**EXERCISE DESCRIPTION**
Reproduce word for word the lines between those holding "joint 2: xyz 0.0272" and "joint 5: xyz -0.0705", inclusive, and nothing else from the data below.

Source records
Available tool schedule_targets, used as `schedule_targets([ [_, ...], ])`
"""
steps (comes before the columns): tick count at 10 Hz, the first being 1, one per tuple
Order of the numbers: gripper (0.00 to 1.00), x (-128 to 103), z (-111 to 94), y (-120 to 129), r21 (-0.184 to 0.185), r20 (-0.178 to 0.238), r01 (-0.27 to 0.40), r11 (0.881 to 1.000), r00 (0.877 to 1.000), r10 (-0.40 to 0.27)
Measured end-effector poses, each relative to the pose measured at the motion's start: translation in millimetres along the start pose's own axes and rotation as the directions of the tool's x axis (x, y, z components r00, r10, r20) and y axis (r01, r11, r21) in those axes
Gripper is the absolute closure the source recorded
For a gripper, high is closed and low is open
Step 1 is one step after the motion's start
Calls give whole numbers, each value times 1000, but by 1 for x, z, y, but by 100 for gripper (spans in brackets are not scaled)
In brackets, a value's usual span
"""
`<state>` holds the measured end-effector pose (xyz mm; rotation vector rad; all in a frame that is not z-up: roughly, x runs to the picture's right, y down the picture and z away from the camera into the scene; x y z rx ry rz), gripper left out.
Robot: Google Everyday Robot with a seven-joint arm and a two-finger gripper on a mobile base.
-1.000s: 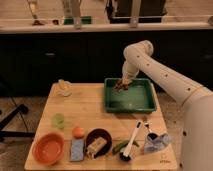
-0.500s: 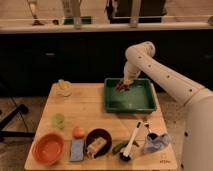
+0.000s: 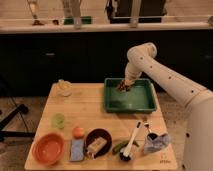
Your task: Place grapes in tray
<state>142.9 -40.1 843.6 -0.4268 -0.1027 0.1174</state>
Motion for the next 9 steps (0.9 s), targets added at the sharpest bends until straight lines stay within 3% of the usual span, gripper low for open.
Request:
schedule_targets([
  [4, 56, 5, 2, 1, 4, 1, -15, 1000, 1000, 15],
  [9, 48, 10, 5, 1, 10, 1, -30, 999, 1000, 30],
])
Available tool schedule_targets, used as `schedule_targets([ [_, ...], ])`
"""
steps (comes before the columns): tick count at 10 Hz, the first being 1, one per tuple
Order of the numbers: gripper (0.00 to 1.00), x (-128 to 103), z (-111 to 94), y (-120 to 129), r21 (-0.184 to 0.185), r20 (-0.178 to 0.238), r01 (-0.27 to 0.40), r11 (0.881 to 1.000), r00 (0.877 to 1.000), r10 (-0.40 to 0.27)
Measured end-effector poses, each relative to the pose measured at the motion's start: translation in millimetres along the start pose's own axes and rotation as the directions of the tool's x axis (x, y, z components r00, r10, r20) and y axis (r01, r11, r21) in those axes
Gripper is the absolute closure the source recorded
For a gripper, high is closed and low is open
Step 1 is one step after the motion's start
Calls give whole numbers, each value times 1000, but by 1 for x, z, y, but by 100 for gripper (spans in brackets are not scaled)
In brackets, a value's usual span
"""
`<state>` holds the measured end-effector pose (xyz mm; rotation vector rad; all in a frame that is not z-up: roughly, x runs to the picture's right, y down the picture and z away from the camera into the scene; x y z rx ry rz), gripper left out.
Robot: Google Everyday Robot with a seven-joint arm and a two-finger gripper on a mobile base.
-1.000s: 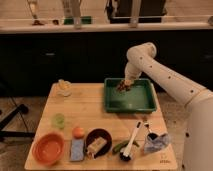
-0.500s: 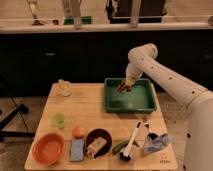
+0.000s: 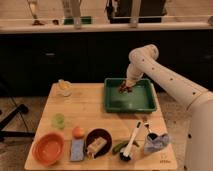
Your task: Place grapes in tray
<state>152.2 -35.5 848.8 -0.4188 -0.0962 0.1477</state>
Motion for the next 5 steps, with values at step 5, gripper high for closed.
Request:
schedule_targets([
  [5, 36, 4, 3, 0, 2, 3, -17, 1000, 1000, 17],
])
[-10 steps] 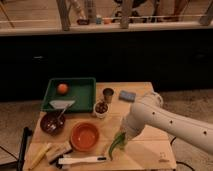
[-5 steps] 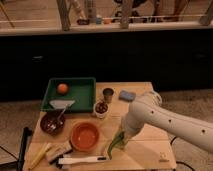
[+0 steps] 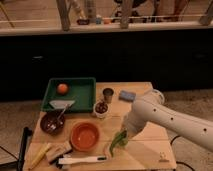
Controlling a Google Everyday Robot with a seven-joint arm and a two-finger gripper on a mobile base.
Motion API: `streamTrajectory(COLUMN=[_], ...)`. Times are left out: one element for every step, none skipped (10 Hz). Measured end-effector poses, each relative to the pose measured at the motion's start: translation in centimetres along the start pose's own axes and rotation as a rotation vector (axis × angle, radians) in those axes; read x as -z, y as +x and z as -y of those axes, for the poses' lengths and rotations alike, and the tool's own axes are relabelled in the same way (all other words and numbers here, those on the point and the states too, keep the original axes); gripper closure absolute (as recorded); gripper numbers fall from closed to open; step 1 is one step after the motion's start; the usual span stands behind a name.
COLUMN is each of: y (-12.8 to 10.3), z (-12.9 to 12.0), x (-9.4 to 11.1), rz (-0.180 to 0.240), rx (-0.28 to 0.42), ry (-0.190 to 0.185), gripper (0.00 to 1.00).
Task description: Place pepper in plastic cup
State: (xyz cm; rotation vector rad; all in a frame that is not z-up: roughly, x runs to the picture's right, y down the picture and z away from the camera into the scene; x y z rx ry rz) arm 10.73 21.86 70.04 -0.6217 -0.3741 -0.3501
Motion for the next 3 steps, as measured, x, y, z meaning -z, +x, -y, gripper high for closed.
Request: streamTrajectory(y=[0.13,0.19,0.31], z=[0.18,0.33,0.40], x=[-0.06,-0.11,-0.13], rz=[0.004,0.008,0.011], rx=[-0.005,-0.007,-0.010], ry=[-0.002,-0.003,-0.005], gripper=[0.69,0.60,0.50])
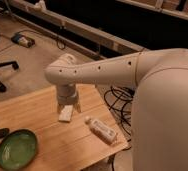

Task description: Push the eraser across the table

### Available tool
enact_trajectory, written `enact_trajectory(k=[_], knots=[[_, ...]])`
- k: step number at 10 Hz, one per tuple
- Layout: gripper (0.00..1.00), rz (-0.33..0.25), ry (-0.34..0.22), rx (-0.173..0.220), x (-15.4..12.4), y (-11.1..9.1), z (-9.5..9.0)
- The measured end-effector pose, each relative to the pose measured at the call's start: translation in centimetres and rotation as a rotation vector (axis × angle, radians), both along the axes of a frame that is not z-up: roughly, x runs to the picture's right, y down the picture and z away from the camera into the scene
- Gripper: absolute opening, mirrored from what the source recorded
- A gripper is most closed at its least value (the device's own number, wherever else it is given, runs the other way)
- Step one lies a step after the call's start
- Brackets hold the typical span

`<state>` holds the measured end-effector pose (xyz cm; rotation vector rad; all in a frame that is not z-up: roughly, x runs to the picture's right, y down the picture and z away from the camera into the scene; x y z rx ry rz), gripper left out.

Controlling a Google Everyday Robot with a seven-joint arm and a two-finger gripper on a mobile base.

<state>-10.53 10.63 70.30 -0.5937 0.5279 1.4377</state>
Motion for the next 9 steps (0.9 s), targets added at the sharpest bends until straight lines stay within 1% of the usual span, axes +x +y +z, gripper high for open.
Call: enact_trajectory(k=[9], knots=[[0.65, 0.004, -0.005, -0.001, 0.18, 0.01, 0.13]])
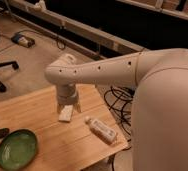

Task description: Push the eraser across the table

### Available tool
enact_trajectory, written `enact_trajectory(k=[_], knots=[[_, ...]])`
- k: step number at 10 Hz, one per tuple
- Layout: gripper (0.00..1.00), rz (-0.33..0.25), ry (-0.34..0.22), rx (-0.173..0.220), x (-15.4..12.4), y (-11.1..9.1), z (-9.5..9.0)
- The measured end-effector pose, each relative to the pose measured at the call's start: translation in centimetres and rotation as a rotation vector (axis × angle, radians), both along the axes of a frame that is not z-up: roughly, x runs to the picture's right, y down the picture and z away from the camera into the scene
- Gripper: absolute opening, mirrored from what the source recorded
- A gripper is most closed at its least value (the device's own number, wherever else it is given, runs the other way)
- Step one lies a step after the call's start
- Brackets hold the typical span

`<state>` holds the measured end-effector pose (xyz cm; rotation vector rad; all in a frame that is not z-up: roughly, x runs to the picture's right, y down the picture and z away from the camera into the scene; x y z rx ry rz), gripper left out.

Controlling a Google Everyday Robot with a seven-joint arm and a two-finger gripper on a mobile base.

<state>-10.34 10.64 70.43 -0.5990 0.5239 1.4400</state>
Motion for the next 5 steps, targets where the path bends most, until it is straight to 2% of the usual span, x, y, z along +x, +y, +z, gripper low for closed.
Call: enact_trajectory(k=[3, 5], knots=[[0.65, 0.031, 0.001, -0.011, 4.4, 0.1, 2.0], [0.65, 0.046, -0.006, -0.017, 5.6, 0.2, 2.9]])
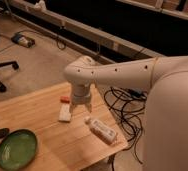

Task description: Push the eraser across the table

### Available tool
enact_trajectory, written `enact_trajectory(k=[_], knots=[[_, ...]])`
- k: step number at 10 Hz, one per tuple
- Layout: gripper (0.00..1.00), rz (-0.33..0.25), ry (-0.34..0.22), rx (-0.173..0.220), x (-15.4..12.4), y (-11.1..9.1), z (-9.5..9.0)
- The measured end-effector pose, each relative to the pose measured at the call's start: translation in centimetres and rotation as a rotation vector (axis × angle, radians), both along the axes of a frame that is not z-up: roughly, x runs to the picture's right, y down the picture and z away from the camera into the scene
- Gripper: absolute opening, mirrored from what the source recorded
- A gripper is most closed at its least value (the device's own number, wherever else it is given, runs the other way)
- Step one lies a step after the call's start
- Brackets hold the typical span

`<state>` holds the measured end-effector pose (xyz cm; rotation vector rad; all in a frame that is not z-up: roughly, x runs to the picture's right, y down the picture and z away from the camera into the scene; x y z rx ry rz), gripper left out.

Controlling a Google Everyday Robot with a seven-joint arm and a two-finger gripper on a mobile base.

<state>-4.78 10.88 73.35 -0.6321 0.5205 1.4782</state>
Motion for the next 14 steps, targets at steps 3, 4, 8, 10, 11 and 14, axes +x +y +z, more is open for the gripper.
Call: enact_trajectory(k=[3, 4, 8, 10, 11, 14], knots=[[0.65, 0.015, 0.010, -0.008, 5.0, 1.1, 2.2], [0.65, 0.012, 0.010, -0.010, 6.7, 1.8, 2.3], [0.65, -0.022, -0.007, -0.016, 6.5, 2.5, 2.6], [0.65, -0.104, -0.050, -0.023, 3.1, 2.6, 1.9], [0.65, -0.142, -0.070, -0.024, 1.2, 2.5, 1.7], [0.65, -0.298, -0.148, -0.033, -6.4, 2.5, 1.1]])
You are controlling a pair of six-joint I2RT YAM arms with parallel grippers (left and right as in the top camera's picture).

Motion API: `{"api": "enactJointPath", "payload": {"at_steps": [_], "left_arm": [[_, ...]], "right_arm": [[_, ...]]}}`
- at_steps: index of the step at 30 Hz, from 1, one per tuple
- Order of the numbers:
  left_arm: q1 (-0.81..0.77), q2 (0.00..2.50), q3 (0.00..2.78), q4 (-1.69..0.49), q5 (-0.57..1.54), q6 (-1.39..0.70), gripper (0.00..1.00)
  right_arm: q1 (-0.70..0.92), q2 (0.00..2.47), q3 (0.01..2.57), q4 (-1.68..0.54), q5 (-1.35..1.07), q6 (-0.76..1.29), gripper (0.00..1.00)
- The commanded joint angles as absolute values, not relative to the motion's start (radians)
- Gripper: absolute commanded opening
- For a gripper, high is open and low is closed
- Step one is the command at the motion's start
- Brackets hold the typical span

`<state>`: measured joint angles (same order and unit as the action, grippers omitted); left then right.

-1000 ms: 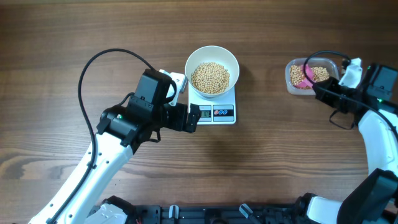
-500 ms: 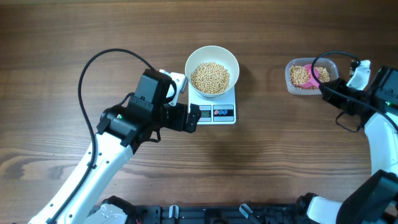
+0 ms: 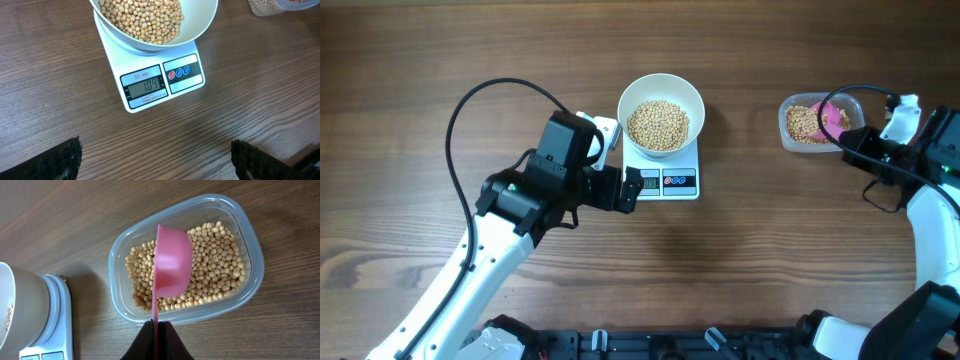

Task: Scoop item into bowl and weigh 150g on scale
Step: 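Dip the pink scoop into the soybeans with the right gripper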

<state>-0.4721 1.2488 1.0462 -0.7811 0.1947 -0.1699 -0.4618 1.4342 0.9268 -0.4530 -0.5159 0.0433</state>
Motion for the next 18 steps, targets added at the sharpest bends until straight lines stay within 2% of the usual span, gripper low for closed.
{"api": "enactJointPath", "payload": {"at_steps": [1, 10, 14, 18], "left_arm": [[-0.475, 1.240, 1.047, -0.778, 0.200, -0.154, 1.00], [-0.475, 1.240, 1.047, -0.778, 0.200, -0.154, 1.00], [-0.475, 1.240, 1.047, -0.778, 0.200, -0.154, 1.00], [-0.475, 1.240, 1.047, -0.778, 0.200, -0.154, 1.00]], "right_arm": [[-0.466, 1.410, 0.948, -0.459, -0.540, 0.034, 0.04], [-0.482, 1.385, 0.948, -0.469, -0.546, 0.115, 0.04], [-0.524, 1.385, 0.948, -0.472, -0.672, 0.117, 0.04], [-0.584, 1.385, 0.948, -0.472, -0.752, 0.202, 0.04]]}}
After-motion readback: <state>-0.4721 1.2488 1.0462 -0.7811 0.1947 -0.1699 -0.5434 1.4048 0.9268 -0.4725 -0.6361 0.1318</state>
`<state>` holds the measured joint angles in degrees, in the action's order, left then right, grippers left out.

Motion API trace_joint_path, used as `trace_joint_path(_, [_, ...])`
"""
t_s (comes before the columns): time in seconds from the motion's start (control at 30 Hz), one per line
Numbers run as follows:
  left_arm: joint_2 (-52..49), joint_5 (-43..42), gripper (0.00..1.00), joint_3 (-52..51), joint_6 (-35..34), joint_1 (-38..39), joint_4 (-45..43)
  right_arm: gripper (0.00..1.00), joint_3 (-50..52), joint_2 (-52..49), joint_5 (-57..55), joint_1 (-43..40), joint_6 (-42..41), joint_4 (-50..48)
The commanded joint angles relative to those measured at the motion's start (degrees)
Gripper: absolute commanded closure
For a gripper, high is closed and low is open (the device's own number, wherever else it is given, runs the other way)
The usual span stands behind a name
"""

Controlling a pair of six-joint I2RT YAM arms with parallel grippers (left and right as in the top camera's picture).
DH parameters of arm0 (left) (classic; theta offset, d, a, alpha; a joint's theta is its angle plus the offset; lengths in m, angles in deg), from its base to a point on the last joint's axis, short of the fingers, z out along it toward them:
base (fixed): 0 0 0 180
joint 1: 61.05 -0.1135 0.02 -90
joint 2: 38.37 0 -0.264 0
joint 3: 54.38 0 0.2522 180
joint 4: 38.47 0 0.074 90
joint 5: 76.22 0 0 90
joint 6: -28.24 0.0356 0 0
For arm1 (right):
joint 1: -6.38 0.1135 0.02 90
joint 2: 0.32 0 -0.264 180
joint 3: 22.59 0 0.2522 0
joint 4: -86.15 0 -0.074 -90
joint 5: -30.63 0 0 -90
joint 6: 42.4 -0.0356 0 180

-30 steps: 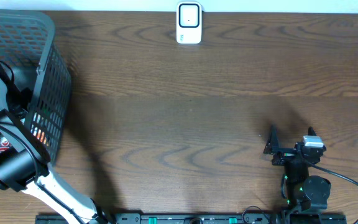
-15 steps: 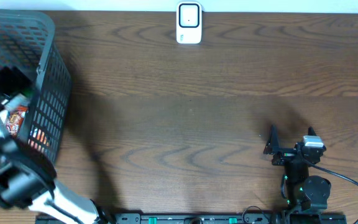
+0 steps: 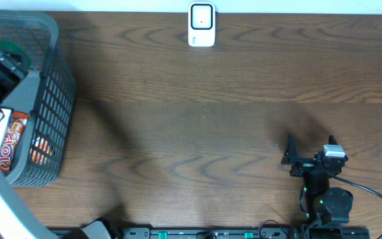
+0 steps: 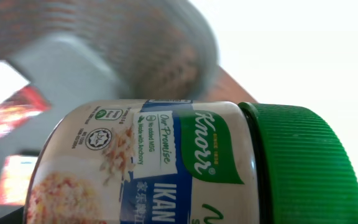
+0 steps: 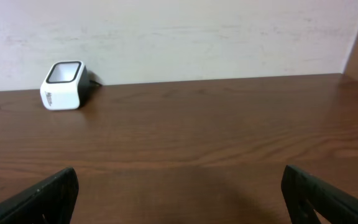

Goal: Scan the item barcode
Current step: 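Carry the jar with the left gripper to the white scanner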

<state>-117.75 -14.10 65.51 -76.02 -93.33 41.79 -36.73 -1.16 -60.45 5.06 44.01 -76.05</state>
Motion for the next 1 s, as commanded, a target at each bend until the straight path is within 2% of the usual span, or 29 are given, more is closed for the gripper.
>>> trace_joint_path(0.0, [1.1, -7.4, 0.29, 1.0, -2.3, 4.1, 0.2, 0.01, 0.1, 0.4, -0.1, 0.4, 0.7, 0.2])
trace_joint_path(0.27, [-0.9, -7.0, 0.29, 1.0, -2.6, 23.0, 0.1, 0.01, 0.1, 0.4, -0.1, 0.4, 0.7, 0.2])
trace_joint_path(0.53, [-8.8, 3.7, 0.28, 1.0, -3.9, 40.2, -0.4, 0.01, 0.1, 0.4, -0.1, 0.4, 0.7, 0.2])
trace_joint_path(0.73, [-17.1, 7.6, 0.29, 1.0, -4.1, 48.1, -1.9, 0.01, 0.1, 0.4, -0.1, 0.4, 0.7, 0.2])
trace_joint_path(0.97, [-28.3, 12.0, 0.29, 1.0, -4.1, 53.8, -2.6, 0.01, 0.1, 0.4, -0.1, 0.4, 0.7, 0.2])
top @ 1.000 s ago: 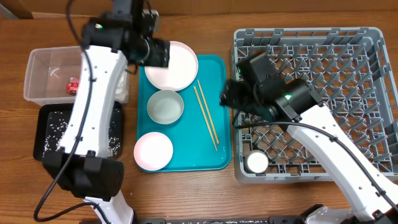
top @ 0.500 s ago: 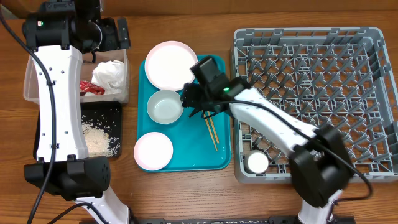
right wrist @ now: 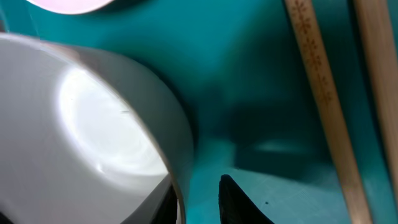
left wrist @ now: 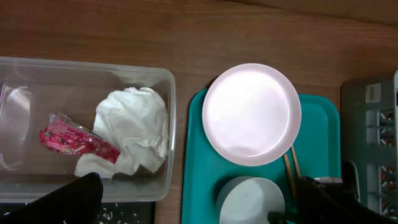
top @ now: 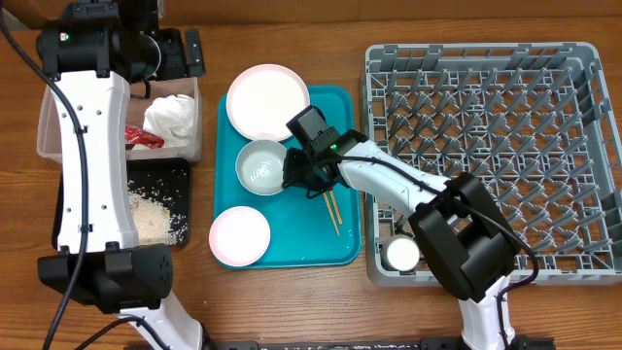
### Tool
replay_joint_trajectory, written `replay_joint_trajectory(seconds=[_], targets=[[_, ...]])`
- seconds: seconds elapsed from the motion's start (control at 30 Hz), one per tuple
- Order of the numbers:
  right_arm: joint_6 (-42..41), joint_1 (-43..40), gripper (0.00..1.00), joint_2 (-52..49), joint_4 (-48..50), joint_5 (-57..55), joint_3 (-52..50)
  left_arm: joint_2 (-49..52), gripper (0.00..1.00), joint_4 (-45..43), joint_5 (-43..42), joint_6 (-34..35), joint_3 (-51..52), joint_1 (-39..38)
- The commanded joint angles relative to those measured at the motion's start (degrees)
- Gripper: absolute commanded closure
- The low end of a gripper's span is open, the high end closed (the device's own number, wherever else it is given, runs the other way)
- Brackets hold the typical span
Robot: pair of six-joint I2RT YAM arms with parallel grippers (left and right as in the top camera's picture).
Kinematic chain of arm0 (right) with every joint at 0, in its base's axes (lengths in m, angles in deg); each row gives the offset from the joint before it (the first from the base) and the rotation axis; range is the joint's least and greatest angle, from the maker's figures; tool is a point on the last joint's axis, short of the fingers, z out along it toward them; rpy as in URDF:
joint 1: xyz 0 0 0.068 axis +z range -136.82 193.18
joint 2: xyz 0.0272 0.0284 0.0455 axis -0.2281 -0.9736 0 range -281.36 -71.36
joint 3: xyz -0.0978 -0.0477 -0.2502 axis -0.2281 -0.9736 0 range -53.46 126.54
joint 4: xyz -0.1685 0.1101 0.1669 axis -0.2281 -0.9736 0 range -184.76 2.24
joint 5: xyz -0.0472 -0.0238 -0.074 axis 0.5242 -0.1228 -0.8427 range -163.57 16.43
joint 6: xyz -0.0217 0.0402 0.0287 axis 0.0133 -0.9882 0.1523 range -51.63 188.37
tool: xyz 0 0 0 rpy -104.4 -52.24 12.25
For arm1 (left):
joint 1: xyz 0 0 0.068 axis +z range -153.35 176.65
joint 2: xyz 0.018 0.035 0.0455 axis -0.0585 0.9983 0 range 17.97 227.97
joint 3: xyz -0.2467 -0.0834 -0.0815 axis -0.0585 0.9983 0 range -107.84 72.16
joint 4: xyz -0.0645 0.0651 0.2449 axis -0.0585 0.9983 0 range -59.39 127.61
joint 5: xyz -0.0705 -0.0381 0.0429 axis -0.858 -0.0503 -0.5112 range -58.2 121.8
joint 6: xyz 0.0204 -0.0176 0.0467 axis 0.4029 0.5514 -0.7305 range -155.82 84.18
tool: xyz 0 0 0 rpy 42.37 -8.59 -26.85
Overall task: Sort waste into correct bins and load items into the dishwasher
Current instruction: 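Move right gripper to the teal tray and grasp the grey bowl, then carry the grey bowl with right gripper to the rack's back corner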
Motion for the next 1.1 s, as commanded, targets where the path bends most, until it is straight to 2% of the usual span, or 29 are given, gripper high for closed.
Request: replay_joint_trajectory(seconds=[0.0,0.03,0.13,0.23,0.33,0.53,0.67,0.77,0.87,1.07], targets=[[-0.48,0.2,0.75,0.28,0.28,0.66,0.74,-0.31,0.0,0.0,0.15,0.57,0.2,-0.17],[-0.48,0.2,0.76,0.28,0.28,0.66,0.74,-0.31,0.0,0.0,0.17,0.57,0.2,-0.17],[-0.46,0.2,0.96,0.33,0.04,0.11,0.76,-0.31,0.0,0.0,0.15,0.57,0.2,-0.17],[-0.42,-0.07,0.96,0.83,-2.23,-0.96,2.36,-0.31,0.0,0.0,0.15,0.57,0.2,-0.17],[1.03,-0.61,0.96,3.74,-9.73,-6.95,6.54,-0.31,0.0,0.0,0.15,0.57,0.2,-0.17],[1.95,-0.94,0.96,14.53,-26.01,-30.32,14.29,-0.31,0.0,-0.02,0.17,0.57,0.2,-0.17],[1.9,-1.27,0.96,20.61,-33.27,-50.27,14.97,-0.31,0.0,0.0,0.15,0.57,0.2,-0.17],[1.95,-2.21,0.96,21.2,-36.59,-64.52,14.86,-0.31,0.0,0.0,0.15,0.57,0.2,-0.17],[5.07,-3.96,0.96,19.45,-33.81,-74.71,13.7,-0.31,0.0,-0.02,0.15,0.57,0.2,-0.17],[24.46,-9.53,0.96,11.89,-17.94,-78.77,13.38,-0.31,0.0,0.0,0.15,0.57,0.2,-0.17]])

**YOUR RESPONSE**
joint 2: xyz 0.0272 0.0284 0.0455 axis -0.2281 -0.9736 0 range -281.36 -71.36
joint 3: xyz -0.0978 -0.0477 -0.2502 axis -0.2281 -0.9736 0 range -53.46 126.54
joint 4: xyz -0.1685 0.1101 0.1669 axis -0.2281 -0.9736 0 range -184.76 2.24
joint 5: xyz -0.0472 -0.0238 -0.074 axis 0.5242 -0.1228 -0.8427 range -163.57 16.43
joint 6: xyz -0.0217 0.0402 0.0287 axis 0.0133 -0.9882 0.1523 range -51.63 188.37
tool: xyz 0 0 0 rpy -104.4 -52.24 12.25
For arm1 (left):
joint 1: xyz 0 0 0.068 axis +z range -153.35 176.65
joint 2: xyz 0.018 0.035 0.0455 axis -0.0585 0.9983 0 range 17.97 227.97
joint 3: xyz -0.2467 -0.0834 -0.0815 axis -0.0585 0.9983 0 range -107.84 72.16
joint 4: xyz -0.0645 0.0651 0.2449 axis -0.0585 0.9983 0 range -59.39 127.61
joint 5: xyz -0.0705 -0.0381 0.0429 axis -0.858 -0.0503 -0.5112 range -58.2 121.8

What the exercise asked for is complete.